Segment Open

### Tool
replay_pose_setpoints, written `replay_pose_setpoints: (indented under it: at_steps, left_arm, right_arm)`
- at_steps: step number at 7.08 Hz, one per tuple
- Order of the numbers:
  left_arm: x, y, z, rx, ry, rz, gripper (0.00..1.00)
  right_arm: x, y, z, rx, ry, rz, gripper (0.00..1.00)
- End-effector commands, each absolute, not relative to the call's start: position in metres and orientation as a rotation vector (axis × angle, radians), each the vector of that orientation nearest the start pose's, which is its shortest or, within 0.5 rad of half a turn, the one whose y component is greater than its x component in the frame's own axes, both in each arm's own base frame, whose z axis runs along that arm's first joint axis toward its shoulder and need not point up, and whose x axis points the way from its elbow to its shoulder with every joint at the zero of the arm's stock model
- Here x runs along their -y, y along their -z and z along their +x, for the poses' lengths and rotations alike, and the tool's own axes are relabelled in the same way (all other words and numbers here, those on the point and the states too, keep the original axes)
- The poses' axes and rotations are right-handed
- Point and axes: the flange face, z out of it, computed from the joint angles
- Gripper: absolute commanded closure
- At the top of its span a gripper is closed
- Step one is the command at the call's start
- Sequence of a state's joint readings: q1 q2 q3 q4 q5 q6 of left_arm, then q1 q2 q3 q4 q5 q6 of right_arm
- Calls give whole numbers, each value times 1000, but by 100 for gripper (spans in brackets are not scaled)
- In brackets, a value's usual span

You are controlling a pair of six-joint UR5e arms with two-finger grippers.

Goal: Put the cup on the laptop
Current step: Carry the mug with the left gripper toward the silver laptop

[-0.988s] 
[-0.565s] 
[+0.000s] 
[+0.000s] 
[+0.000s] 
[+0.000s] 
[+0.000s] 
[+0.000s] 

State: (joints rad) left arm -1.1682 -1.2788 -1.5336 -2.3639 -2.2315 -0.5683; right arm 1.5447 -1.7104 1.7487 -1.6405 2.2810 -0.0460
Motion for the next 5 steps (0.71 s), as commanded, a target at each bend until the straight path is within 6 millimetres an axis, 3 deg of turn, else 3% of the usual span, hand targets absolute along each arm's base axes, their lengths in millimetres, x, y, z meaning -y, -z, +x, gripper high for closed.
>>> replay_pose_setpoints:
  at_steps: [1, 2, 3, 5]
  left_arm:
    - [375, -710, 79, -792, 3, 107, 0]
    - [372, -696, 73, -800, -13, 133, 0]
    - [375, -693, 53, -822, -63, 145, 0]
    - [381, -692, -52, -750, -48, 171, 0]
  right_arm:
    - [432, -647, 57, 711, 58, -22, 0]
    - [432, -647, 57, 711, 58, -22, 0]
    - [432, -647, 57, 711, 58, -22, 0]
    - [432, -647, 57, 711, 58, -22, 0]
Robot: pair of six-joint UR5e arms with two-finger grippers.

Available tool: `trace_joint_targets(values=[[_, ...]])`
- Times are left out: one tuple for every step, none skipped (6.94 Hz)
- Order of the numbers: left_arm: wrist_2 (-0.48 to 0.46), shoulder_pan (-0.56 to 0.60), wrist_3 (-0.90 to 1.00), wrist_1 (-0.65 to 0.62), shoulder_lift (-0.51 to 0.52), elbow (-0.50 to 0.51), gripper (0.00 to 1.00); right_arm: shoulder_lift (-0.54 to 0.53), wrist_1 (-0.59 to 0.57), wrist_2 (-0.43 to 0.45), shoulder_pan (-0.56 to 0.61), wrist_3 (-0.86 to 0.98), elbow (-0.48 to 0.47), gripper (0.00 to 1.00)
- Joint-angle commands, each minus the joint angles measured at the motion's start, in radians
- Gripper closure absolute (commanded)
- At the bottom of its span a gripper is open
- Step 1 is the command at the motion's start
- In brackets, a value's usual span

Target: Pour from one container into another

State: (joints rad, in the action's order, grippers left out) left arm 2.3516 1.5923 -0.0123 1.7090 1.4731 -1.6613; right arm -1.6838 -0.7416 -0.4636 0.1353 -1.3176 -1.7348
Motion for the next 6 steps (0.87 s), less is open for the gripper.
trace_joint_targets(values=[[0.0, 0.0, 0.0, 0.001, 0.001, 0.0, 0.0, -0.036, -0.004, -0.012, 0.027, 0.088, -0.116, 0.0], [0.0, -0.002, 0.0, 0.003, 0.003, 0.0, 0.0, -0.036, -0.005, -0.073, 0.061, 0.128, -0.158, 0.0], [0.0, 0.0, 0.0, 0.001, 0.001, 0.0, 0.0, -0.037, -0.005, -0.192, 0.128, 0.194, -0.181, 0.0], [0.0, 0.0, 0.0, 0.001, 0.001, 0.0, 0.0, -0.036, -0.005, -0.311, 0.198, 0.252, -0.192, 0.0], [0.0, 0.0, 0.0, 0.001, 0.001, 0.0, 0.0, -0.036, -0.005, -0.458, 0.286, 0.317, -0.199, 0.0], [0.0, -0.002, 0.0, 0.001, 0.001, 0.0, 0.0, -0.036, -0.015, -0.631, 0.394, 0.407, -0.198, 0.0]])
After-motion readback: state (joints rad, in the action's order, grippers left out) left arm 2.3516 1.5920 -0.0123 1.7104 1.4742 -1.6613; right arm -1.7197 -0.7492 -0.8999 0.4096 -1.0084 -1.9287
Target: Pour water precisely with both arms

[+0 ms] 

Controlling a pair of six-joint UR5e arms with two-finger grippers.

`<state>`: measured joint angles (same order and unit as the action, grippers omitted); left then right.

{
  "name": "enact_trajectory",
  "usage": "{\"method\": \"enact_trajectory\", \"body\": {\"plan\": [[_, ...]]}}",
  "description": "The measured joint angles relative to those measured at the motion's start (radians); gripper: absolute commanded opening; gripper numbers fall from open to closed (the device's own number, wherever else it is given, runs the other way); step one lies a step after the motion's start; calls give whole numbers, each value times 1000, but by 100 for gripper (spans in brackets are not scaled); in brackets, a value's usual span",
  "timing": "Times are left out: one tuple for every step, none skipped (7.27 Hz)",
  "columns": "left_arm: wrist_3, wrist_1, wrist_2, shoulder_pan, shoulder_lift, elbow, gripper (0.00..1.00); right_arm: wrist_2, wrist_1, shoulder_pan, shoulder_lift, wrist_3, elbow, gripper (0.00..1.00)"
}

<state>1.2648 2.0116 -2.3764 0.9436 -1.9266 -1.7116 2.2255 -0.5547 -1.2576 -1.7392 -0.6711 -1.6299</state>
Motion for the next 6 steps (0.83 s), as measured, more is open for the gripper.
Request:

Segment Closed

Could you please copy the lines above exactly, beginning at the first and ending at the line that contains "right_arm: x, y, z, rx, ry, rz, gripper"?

Answer box »
### Tool
replay_pose_setpoints, written `replay_pose_setpoints: (indented under it: at_steps, left_arm, right_arm)`
- at_steps: step number at 7.08 Hz, one per tuple
- Order of the numbers:
  left_arm: x, y, z, rx, ry, rz, gripper (0.00..1.00)
  right_arm: x, y, z, rx, ry, rz, gripper (0.00..1.00)

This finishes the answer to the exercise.